Of the lines listed below, return exactly those that run from the line containing "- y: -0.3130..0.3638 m" through the line containing "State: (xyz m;", both included.
(PROVIDED RECORDS)
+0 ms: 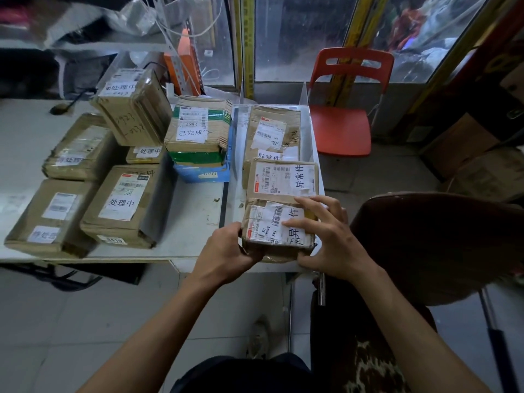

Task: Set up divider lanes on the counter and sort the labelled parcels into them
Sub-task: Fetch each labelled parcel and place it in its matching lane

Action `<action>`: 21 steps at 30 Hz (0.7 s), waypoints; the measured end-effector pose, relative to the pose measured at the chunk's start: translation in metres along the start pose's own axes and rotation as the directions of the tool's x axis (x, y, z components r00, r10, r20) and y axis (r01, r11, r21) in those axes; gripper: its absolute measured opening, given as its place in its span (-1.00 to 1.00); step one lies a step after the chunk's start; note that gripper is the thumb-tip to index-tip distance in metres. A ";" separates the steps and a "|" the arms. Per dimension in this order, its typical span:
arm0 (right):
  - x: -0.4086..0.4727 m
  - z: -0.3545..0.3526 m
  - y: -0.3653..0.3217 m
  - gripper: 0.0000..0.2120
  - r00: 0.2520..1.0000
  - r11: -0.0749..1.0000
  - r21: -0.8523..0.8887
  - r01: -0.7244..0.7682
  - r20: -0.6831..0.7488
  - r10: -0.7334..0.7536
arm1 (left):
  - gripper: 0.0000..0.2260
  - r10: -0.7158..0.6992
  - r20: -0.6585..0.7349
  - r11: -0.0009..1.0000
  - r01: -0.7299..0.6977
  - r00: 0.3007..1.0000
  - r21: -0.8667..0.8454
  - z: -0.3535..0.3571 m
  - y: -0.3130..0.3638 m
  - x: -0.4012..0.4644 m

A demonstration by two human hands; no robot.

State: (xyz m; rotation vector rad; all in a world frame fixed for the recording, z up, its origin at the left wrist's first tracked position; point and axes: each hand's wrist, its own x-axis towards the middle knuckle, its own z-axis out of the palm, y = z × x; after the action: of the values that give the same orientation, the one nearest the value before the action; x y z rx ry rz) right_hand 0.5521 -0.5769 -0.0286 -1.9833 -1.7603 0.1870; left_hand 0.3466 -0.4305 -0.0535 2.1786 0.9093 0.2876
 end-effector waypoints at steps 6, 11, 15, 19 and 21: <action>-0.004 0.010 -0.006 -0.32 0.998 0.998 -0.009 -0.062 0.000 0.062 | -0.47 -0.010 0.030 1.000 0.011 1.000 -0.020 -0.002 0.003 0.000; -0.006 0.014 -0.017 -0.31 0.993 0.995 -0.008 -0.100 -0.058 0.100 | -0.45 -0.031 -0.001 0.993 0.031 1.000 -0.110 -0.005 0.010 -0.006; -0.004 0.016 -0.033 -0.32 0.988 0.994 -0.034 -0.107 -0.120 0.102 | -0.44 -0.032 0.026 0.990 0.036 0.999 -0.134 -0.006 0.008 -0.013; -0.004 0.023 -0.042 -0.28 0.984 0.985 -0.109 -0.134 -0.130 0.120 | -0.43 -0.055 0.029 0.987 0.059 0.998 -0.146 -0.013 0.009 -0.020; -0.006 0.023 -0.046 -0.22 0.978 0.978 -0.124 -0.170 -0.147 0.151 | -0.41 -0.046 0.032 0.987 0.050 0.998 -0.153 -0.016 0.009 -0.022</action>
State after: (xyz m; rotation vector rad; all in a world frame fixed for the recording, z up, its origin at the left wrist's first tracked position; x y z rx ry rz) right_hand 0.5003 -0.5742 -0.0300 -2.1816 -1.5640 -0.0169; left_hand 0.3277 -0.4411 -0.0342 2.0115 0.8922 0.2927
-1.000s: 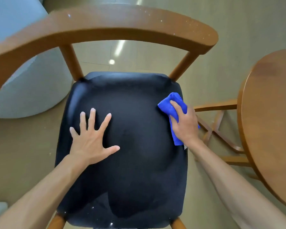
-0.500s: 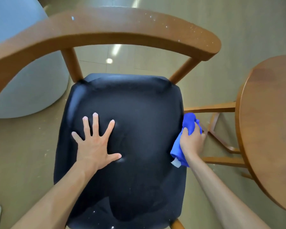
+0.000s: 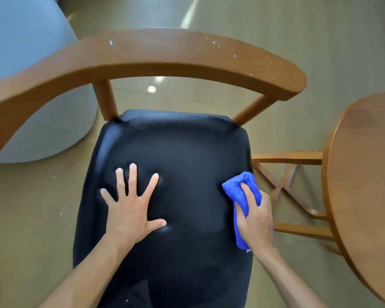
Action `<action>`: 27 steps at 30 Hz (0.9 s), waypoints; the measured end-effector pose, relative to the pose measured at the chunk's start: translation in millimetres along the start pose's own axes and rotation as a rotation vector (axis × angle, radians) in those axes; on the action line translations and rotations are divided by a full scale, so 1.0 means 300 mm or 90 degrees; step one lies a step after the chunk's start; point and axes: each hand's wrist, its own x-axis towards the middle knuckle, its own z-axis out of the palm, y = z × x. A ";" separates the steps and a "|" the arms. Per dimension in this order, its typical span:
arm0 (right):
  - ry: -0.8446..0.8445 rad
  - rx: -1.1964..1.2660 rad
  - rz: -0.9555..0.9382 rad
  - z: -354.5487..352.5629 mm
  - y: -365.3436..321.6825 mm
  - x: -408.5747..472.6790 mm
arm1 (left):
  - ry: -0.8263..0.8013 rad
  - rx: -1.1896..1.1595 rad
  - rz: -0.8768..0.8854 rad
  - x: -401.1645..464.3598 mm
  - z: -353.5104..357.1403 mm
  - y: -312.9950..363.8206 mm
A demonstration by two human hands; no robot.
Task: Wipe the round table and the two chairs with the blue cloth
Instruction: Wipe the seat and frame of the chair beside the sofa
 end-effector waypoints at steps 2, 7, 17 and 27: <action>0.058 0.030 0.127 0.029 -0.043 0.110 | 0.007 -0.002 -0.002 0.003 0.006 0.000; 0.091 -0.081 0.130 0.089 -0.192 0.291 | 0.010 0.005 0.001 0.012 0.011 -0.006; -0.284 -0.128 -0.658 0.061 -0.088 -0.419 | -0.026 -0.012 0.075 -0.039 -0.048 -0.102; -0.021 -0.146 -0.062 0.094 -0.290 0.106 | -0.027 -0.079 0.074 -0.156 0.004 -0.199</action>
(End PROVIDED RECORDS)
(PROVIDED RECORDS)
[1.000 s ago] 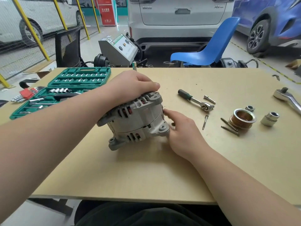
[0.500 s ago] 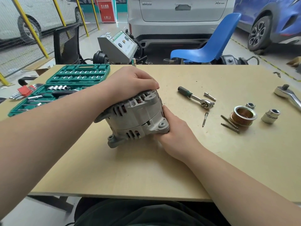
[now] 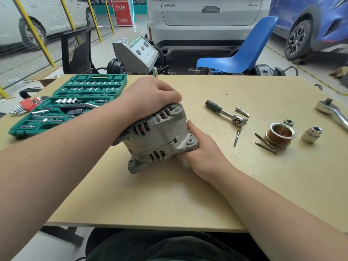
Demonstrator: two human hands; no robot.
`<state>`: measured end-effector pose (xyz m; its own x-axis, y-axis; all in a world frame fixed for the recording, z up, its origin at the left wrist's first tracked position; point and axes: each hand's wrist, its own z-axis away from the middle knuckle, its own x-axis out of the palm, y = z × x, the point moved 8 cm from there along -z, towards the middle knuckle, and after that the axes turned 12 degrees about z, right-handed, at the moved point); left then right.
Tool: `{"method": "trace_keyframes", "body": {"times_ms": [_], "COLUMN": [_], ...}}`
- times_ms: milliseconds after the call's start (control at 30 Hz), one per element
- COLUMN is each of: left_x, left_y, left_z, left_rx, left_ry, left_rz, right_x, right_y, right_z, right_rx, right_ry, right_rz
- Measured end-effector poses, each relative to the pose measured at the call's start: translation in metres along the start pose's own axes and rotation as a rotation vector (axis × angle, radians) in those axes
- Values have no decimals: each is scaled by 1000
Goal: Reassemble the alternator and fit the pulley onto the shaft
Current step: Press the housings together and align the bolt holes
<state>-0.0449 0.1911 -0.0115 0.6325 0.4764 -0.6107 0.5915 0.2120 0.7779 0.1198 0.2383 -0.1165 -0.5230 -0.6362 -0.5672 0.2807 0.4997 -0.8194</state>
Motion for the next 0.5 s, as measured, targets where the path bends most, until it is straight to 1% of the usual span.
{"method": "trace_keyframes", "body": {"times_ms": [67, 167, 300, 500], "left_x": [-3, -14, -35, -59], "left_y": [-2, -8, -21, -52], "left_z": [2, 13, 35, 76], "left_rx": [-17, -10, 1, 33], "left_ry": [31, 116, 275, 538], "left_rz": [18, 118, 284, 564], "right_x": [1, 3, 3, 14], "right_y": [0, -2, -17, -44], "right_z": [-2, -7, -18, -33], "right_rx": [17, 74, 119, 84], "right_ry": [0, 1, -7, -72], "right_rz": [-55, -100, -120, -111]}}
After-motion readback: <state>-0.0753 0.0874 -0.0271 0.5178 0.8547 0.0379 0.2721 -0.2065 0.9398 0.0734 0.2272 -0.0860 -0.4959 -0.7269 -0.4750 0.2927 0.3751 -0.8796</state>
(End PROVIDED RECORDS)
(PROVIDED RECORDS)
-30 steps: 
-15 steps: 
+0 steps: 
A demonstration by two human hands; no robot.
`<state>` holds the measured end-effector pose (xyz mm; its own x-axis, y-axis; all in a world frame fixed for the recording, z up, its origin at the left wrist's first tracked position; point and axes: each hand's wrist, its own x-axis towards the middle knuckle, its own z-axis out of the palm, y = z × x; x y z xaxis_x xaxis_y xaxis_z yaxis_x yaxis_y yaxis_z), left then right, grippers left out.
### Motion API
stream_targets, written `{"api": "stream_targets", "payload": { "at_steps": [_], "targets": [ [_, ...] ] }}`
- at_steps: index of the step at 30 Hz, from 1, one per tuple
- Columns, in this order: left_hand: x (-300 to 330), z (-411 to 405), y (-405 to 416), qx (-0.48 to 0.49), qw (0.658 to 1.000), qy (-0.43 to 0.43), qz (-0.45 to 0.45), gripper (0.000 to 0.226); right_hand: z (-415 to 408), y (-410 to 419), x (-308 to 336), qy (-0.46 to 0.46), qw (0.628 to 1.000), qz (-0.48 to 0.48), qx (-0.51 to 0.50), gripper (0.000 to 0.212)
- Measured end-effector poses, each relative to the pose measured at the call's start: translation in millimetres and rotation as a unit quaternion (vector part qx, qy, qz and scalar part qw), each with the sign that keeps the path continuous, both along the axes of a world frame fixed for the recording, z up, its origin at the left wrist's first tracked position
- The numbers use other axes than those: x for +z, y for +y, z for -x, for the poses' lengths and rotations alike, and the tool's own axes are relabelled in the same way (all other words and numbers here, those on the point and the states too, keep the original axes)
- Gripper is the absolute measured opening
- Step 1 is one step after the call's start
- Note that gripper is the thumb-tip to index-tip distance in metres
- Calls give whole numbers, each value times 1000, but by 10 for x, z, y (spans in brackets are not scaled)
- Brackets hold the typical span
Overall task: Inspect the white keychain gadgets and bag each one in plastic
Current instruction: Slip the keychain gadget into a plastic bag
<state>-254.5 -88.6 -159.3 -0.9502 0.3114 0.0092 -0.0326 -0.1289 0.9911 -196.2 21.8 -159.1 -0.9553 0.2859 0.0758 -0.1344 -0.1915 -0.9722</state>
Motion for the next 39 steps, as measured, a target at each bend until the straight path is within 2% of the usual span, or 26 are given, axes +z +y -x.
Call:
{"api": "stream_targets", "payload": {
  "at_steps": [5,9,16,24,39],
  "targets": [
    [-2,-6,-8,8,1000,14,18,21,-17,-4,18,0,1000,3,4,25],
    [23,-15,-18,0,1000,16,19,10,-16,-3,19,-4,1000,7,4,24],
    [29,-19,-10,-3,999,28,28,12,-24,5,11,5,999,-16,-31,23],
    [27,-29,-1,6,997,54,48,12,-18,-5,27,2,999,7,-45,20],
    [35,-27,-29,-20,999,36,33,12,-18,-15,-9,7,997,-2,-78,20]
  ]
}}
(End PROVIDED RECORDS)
TASK ANSWER
  - y: -0.3130..0.3638 m
  - x: -0.4012..0.4644 m

A demonstration by two human hands; no robot.

State: (xyz m; rotation vector rad; all in a world frame fixed for the recording, z up, its origin at the left wrist's first tracked position; point and axes: each hand's wrist, its own x-axis towards the middle knuckle, its own z-axis out of the palm, y = z × x; after the action: of the values that give the same orientation, the one nearest the value before the action; x y z rx ry rz) right_hand 0.5521 -0.5769 -0.0286 -1.9833 -1.7603 0.1870; left_hand 0.3466 -0.4305 -0.0535 2.1786 0.9093 0.2876

No more output is expected for this exercise.